======== Provided records ========
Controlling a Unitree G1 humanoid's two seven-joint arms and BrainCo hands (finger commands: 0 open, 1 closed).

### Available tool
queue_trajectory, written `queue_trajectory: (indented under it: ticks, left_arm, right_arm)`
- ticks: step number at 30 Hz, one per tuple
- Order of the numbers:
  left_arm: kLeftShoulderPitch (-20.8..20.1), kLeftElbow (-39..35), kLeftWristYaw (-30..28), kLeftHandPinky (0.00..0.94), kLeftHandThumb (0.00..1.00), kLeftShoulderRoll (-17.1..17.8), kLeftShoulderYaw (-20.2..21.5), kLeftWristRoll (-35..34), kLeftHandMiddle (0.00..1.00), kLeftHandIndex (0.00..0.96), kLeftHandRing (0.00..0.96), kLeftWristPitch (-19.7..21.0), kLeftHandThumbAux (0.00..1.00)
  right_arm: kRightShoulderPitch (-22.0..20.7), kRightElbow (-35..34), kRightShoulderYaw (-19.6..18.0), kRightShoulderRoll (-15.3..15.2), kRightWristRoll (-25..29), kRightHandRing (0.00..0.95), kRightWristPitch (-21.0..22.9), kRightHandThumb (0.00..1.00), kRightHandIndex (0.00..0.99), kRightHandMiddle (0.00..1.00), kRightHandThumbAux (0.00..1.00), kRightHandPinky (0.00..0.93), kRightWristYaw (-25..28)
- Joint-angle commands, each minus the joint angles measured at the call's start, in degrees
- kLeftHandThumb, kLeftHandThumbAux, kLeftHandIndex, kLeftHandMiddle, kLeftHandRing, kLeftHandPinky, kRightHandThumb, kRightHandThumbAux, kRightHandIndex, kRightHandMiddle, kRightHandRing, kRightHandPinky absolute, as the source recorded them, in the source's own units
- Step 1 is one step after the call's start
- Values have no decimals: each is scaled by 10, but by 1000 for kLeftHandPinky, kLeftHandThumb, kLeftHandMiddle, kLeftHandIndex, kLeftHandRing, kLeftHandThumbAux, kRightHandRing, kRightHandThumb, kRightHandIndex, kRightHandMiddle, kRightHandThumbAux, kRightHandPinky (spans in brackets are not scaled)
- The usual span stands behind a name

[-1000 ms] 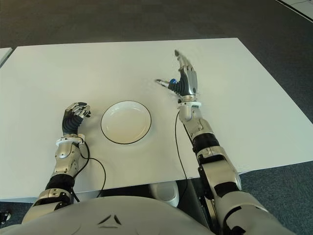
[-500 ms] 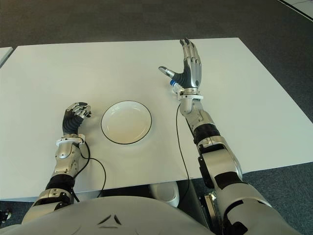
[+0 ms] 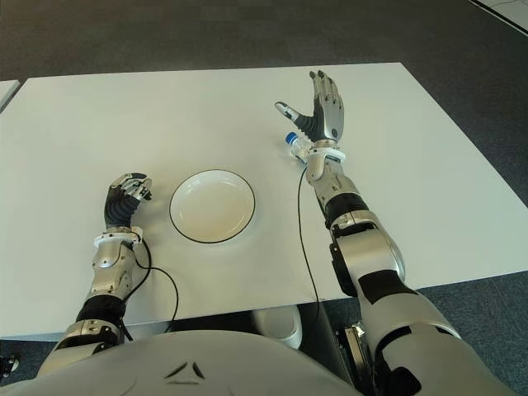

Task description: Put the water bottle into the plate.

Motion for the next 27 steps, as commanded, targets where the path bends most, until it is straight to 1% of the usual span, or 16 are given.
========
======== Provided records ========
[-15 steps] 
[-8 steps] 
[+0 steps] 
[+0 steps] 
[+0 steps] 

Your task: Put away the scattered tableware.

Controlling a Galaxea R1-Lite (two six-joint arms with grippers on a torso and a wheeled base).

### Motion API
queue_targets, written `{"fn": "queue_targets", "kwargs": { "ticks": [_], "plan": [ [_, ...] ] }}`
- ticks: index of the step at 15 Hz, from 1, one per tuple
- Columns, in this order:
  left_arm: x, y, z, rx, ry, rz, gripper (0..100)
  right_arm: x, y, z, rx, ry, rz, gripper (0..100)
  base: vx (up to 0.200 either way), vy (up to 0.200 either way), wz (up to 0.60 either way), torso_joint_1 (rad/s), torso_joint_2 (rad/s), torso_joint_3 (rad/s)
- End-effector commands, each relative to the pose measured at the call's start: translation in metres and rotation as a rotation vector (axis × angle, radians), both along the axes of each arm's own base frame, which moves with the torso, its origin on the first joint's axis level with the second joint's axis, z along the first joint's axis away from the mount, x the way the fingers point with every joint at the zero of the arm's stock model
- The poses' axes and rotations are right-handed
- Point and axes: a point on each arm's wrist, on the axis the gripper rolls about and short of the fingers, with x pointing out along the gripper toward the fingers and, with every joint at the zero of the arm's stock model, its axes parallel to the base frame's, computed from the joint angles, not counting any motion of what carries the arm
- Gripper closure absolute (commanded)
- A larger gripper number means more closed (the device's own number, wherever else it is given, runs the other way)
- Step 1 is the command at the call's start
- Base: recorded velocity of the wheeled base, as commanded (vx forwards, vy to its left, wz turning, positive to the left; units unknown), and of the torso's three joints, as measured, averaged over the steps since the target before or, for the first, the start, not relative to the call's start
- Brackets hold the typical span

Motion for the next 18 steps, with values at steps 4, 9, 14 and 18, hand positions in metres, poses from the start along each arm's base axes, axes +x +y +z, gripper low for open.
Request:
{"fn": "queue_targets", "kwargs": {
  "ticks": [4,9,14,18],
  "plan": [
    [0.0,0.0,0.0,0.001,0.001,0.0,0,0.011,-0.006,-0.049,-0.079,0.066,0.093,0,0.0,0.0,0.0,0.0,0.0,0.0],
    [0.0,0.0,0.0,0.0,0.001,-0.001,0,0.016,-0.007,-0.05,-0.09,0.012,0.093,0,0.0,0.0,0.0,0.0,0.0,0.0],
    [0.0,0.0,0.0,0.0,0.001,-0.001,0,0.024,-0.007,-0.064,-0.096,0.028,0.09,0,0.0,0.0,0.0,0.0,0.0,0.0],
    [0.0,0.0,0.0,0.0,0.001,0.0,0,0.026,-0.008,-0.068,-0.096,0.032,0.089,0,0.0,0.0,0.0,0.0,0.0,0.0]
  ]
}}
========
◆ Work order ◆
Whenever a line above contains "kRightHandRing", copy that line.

◆ Solution to this exercise ◆
  right_arm: kRightShoulderPitch (-22.0..20.7), kRightElbow (-35..34), kRightShoulderYaw (-19.6..18.0), kRightShoulderRoll (-15.3..15.2), kRightWristRoll (-25..29), kRightHandRing (0.00..0.95), kRightWristPitch (-21.0..22.9), kRightHandThumb (0.00..1.00), kRightHandIndex (0.00..0.99), kRightHandMiddle (0.00..1.00), kRightHandThumbAux (0.00..1.00), kRightHandPinky (0.00..0.93), kRightWristYaw (-25..28)
- kLeftHandThumb, kLeftHandThumbAux, kLeftHandIndex, kLeftHandMiddle, kLeftHandRing, kLeftHandPinky, kRightHandThumb, kRightHandThumbAux, kRightHandIndex, kRightHandMiddle, kRightHandRing, kRightHandPinky absolute, as the source recorded them, in the source's own units
- Values have no decimals: each is scaled by 10, but by 1000 for kLeftHandPinky, kLeftHandThumb, kLeftHandMiddle, kLeftHandIndex, kLeftHandRing, kLeftHandThumbAux, kRightHandRing, kRightHandThumb, kRightHandIndex, kRightHandMiddle, kRightHandThumbAux, kRightHandPinky (spans in brackets are not scaled)

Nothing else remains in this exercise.